Rafael entrou apressado na sala, senti seus passos firmes fazendo o barulho característico do tênis que usava.Ele me olhou por uns instantes, e vi pelo seu olhar que alguma coisa estava acontecendo em sua casa,mas eu não podia atinar o que era naquele momento,ele simplesmente me disse:
-Cara vamos sair daqui? - Vamos caminhar um pouco, não agüento mais ficar vendo minha casa,meu velhos a porcaria da rua,da cidade!!!!

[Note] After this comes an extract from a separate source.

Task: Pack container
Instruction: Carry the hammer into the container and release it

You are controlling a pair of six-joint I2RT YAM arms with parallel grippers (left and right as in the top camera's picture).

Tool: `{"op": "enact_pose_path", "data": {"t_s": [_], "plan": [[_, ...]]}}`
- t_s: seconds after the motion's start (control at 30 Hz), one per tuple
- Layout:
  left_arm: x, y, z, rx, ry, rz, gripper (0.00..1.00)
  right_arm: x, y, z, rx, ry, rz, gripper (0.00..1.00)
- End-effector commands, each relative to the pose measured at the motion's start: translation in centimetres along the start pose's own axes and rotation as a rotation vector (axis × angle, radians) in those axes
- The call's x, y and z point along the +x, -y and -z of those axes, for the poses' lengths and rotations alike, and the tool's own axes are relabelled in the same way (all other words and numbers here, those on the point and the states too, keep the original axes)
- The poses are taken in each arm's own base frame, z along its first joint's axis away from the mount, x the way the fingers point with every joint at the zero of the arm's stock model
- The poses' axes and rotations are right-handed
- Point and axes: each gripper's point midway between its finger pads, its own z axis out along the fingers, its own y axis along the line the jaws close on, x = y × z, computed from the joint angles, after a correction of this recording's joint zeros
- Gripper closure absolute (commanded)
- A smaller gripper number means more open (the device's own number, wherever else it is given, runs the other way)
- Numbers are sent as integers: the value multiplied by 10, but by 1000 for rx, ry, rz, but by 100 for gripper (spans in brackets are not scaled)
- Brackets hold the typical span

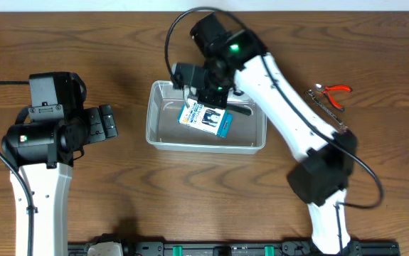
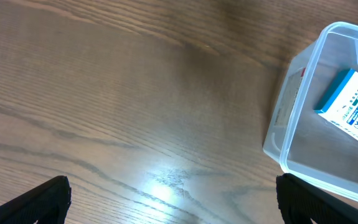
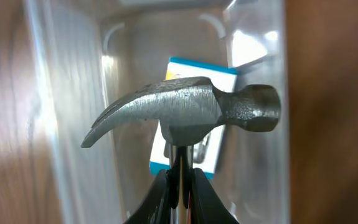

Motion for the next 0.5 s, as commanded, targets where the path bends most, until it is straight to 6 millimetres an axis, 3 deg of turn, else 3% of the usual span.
{"op": "enact_pose_path", "data": {"t_s": [0.0,0.1,0.2,0.27,0.33,0.37,0.47], "plan": [[-1,0,3,6,7,6,2,18,-4,-50,-101,-78,14,99],[-1,0,3,6,7,6,2,28,-6,-75,-145,-122,-10,99],[-1,0,3,6,7,6,2,32,-6,-84,-158,-138,-25,92],[-1,0,3,6,7,6,2,31,-6,-83,-156,-137,-28,75],[-1,0,3,6,7,6,2,30,-5,-78,-142,-135,-33,37],[-1,0,3,6,7,6,2,29,-4,-72,-127,-133,-44,25],[-1,0,3,6,7,6,2,28,7,-42,-31,-135,-70,16]]}}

Naquele momento eu não conseguia compreender o que Rafael queria dizer com tudo aquilo.Eu nunca o tinha visto tão transtornado, parecia que era outra pessoa.E eu concordei, saímos dali,caminhamos alguns quarteirões e nos sentamos numa mureta perto de uma parquinho que havia ali,um daqueles parquinhos decadentes,onde os brinquedos estão mais quebrados e somente algumas mães ainda levam seus pequenos para brincar ali.Então Rafael começou a chorar do nada, eu pensei comigo,o que será que ele ta sentindo meu Deus.Era um choro reprimido, quase entrei em pane também,mas tinha que segurar a barra para que ele se sentisse bem comigo.Fui o acalmando lentamente,dizendo a ele que podia abrir seu coração comigo,e sem querer o abracei como fazia quando éramos dois fedelhos,e ele também me abraçou apertando forte e sem querer eu e ele roçamos nossos lábios e algo mágico aconteceu.Nós nos beijamos apaixonadamente, sem se importar se alguém nos visse ali sentados naquela mureta,em plena rua.Foi um beijo molhado, eu sonhei tanto em minhas noites insones com um beijo assim,molhado, longo e apaixonado.Ficamos não sei por quanto tempo nos beijando, para mim o tempo havia parado naquele momento,os ponteiros do relógio pareciam andar para trás,e em minha mente as lembranças passavam rapidamente,nós dois brincado na grama,nossos corpos se tocando,tudo.Nos desprendemos e ele olhou-me dentro dos meus olhos, e falou:
-Eu te amo cara, mas não sei se tu vai me compreender.Sempre te amei,desde pequeno sempre te amei cara.E eu ali, simplesmente o enlacei em meus braços e disse:
-Cara, eu sofri nestes últimos dois anos calado, sempre te vendo com as garotas,com tua namorada,mas quando eu te via beijando ela,eu me imaginava ser ela para sentir teu corpo,teu beijo.Sim Rafa , eu sofri calado,sempre te amando sozinho e agora eu sei que tudo isso poderia ter acontecido antes,mas não sei se seria do jeito que estamos começando hoje.Eu sempre vou te amar Rafa.
Ficamos ali de mãos dadas, sentados vendo o sol se por.E eu sabia que algo de novo iria surgir de nossas vidas, não sei se seria bom ou mau, simplesmente deixaríamos que a vida nos levasse em seu caminho, como duas folhas seguem a corrente de um riacho.
Marcus Brombila, 27 de maio de 1998.